My son came with as they took me back to a room and my husband tried to find parking. It was like a NASCAR pit crew of people putting on sensors and hooking up IV and asking questions. By this time, I was still throwing up, but they gave me an anti nausea medicine to help. They ended up doing a head/neck CT to rule out anything brain related, and did an abdominal CT to make sure there wasn’t active bleeding. They did an EKG and a bunch of lab work. It all came back ok. There was no real reason for this mystery illness. It couldn’t be explained other than Vertigo. They made sure I could keep down some graham crackers and water and sent me on my way.

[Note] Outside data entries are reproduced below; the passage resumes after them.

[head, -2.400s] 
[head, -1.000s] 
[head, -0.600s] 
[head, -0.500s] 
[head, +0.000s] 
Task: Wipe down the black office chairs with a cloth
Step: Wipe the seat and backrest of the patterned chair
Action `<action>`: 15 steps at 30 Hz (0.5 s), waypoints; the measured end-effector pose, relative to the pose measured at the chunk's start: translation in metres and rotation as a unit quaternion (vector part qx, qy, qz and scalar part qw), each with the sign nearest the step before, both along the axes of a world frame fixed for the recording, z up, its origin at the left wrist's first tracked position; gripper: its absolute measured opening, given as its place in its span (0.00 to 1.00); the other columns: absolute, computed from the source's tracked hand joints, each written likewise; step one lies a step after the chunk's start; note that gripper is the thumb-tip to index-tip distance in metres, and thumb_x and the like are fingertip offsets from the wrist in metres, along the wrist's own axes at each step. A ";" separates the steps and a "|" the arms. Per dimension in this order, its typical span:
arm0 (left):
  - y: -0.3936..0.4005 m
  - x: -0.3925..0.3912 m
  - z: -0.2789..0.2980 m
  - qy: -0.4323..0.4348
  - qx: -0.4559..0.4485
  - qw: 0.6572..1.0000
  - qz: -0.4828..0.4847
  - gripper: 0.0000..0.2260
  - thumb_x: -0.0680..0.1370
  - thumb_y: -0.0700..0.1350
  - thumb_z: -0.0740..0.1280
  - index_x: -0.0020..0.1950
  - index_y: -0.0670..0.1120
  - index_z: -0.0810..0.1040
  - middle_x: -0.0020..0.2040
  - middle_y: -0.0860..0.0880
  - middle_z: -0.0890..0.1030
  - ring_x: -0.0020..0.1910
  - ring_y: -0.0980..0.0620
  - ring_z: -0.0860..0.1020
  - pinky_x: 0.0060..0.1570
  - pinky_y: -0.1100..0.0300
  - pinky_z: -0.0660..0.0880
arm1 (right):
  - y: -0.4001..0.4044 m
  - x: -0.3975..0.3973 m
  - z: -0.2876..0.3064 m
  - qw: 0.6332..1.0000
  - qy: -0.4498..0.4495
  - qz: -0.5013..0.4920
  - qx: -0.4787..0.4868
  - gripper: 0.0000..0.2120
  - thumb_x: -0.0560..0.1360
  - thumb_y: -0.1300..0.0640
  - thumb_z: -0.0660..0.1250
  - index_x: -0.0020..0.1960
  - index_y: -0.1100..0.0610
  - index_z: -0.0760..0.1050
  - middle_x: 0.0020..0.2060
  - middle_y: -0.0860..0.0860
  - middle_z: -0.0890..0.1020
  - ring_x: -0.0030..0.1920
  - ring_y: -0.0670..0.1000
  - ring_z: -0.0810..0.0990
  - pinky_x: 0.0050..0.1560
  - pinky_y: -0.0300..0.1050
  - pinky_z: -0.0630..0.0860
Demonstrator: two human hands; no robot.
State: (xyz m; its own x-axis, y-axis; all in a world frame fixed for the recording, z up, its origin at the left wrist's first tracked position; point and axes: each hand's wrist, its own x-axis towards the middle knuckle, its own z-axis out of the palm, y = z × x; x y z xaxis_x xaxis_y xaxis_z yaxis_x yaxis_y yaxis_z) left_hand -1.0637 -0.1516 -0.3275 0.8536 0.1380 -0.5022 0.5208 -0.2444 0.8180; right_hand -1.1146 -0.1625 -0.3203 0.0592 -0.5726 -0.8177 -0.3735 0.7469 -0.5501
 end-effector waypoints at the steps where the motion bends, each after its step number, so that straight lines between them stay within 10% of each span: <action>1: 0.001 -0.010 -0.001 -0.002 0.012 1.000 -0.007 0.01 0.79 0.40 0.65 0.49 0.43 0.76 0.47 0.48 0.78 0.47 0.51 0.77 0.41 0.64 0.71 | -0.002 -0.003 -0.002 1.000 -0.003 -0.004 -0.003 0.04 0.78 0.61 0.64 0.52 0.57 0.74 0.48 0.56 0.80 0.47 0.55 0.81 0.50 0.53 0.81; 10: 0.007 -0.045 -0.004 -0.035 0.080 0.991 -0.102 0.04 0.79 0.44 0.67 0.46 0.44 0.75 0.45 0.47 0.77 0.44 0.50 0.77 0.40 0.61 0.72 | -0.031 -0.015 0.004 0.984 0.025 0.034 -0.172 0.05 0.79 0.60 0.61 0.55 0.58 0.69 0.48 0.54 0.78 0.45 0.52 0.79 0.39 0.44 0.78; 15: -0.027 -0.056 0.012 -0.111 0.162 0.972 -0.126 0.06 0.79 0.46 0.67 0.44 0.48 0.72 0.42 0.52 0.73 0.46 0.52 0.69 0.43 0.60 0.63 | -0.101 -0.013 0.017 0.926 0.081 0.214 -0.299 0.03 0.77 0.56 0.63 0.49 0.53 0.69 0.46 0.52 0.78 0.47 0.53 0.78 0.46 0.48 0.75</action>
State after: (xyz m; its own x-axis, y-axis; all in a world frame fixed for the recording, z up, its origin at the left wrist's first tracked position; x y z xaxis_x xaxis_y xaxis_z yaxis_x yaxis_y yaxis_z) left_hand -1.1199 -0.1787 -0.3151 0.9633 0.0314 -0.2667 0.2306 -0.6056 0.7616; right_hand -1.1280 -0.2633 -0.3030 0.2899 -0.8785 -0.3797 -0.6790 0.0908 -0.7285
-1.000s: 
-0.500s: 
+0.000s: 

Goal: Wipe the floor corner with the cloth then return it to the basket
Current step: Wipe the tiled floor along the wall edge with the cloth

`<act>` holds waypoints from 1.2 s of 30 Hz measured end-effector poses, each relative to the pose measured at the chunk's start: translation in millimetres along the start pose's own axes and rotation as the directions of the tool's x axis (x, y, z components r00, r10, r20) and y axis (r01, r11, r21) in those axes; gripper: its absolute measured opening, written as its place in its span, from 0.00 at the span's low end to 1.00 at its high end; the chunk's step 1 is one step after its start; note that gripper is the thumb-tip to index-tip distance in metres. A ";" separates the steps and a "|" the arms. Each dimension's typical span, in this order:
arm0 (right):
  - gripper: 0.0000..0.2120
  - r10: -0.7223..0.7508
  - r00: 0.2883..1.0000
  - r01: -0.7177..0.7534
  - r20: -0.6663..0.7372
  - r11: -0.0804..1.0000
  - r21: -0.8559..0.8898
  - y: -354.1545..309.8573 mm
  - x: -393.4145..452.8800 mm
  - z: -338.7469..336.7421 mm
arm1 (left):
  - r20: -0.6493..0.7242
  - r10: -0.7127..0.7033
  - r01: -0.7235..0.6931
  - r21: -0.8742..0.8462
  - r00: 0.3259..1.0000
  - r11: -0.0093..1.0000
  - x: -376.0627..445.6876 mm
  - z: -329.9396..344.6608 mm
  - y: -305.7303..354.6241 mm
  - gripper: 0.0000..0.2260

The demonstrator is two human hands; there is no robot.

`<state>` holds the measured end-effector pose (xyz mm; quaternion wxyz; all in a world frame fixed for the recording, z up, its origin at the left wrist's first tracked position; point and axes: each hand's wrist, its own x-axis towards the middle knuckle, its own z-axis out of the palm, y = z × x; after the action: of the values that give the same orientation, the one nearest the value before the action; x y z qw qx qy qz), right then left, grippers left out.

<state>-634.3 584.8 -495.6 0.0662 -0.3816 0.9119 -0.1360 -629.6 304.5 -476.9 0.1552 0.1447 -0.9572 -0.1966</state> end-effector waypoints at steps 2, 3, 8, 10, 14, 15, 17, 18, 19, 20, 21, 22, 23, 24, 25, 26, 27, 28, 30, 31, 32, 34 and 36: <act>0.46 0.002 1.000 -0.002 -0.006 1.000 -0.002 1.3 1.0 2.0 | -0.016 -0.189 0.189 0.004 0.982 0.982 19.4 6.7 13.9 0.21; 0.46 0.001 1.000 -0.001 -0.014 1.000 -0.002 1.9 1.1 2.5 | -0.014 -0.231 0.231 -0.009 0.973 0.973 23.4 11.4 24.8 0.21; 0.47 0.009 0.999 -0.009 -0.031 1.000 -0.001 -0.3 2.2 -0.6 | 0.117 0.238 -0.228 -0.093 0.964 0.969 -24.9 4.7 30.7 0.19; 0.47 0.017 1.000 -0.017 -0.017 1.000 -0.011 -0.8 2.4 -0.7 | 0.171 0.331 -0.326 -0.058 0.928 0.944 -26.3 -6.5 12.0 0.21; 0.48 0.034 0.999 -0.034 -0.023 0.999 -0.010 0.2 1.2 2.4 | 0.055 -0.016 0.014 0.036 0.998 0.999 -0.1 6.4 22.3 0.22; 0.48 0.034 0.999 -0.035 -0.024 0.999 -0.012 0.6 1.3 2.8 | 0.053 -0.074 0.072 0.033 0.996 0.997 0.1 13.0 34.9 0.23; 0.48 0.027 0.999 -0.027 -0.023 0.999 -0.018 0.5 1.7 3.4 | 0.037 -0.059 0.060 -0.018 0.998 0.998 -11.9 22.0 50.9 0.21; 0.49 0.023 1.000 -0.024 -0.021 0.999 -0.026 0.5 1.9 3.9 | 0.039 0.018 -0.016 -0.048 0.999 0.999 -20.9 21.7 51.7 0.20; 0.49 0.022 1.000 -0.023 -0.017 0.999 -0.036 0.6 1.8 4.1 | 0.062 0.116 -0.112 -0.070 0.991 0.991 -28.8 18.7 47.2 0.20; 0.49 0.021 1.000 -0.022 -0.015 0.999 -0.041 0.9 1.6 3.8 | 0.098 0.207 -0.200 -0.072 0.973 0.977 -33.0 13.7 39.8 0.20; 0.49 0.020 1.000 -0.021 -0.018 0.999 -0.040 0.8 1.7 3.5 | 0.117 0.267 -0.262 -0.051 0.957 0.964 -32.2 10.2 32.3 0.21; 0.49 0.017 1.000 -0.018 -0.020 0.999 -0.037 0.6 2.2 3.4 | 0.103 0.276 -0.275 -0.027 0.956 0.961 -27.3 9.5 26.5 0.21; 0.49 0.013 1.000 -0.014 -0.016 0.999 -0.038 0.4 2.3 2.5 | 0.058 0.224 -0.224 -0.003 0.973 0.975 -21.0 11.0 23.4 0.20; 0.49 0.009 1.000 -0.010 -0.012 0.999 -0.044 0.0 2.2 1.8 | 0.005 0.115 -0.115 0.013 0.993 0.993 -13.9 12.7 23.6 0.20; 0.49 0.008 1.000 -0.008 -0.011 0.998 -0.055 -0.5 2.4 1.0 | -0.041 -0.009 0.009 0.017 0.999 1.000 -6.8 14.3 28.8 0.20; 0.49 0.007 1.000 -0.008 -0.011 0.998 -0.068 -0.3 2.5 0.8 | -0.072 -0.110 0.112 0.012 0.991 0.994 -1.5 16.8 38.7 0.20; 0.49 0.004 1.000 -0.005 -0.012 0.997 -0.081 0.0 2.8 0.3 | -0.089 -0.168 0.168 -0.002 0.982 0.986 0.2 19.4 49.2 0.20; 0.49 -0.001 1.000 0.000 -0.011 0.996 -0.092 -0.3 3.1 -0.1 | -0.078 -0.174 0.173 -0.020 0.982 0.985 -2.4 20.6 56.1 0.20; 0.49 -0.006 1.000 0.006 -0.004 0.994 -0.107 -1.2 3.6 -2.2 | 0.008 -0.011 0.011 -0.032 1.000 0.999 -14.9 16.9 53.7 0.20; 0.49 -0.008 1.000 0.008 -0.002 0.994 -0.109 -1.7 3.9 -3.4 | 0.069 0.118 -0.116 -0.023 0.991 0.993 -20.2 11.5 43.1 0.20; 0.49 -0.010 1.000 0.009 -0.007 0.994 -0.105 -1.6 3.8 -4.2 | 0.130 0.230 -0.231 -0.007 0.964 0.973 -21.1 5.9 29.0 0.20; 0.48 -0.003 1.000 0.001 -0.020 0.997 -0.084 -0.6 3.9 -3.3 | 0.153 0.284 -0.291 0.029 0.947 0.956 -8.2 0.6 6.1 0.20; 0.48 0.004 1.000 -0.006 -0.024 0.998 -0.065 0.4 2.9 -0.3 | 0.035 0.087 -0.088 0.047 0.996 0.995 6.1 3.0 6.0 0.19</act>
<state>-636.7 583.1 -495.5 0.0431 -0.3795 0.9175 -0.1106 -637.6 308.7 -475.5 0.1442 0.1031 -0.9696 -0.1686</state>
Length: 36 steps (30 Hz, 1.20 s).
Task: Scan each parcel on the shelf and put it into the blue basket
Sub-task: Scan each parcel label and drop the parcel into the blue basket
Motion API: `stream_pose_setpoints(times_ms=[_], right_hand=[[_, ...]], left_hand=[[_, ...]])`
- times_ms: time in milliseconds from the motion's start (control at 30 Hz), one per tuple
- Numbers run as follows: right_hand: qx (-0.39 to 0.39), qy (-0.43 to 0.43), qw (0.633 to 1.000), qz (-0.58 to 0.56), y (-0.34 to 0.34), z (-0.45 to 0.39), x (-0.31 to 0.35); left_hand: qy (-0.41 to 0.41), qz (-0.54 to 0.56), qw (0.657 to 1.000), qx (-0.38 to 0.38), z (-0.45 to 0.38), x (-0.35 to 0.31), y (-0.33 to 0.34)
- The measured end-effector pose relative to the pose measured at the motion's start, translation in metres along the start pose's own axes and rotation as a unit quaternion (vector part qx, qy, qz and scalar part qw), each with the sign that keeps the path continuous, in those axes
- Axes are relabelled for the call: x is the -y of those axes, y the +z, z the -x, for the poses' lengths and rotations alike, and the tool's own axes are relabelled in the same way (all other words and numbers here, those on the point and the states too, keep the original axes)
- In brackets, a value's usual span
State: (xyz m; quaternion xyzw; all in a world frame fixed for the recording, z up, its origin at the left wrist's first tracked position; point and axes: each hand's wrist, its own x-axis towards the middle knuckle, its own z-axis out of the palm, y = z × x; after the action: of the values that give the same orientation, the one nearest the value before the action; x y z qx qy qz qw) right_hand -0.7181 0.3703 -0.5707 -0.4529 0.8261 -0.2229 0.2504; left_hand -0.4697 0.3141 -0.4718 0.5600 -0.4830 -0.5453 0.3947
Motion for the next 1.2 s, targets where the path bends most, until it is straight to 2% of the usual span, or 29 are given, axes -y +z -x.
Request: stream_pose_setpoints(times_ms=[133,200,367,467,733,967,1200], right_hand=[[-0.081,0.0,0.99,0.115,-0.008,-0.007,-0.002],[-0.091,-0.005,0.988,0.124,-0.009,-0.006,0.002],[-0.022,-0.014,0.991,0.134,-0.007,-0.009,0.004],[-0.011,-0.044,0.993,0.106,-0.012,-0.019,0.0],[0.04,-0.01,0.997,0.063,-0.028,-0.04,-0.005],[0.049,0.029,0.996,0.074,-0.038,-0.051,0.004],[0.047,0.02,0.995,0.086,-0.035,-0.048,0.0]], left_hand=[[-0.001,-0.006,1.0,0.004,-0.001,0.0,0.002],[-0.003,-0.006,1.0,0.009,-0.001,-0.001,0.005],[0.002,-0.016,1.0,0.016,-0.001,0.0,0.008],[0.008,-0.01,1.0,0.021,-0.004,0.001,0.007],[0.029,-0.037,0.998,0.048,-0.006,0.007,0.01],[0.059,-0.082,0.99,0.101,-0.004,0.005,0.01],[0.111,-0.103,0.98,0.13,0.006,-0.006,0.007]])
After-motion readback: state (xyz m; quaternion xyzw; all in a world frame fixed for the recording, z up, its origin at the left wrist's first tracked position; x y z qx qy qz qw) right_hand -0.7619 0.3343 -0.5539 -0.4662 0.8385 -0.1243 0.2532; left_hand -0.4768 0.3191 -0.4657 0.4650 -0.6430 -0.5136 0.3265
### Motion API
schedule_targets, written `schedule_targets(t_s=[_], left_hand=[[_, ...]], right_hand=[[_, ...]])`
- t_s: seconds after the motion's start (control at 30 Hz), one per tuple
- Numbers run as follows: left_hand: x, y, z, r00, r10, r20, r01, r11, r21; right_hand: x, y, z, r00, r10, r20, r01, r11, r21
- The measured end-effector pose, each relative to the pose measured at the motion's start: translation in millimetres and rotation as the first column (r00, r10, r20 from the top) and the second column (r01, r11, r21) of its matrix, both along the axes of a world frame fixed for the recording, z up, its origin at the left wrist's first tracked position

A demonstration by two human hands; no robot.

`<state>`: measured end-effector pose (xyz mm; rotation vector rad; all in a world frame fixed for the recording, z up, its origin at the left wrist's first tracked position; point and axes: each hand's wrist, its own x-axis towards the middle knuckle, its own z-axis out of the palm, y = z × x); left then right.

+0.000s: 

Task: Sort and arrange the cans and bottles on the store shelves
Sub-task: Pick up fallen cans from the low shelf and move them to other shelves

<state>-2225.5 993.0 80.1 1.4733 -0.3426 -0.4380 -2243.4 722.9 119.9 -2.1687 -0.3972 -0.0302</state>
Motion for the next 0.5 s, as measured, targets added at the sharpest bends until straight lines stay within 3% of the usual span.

We opted for the Holiday Inn down the street instead of going back to camp. The guys got some basic supplies and Gatorade for me. I was able to rest. We went back to the campground in the morning to pack up. I still felt dizzy but kept small amounts of food down. I had to take of my glucose monitor for the CT scans so I was checking my blood sugar manually. It was in a good range. We made the four hour trek home.
The mystery illness is still a mystery. I’ll follow up with my doctor here to see if we can figure out where the blood came from. I guess if I was going to get sick, having it happen near one of the best hospitals was a good thing. Now to get back on my feet and not feel like I’m on a ship!
Peace be with you on your journey of enough. I hope to solve my mystery soon!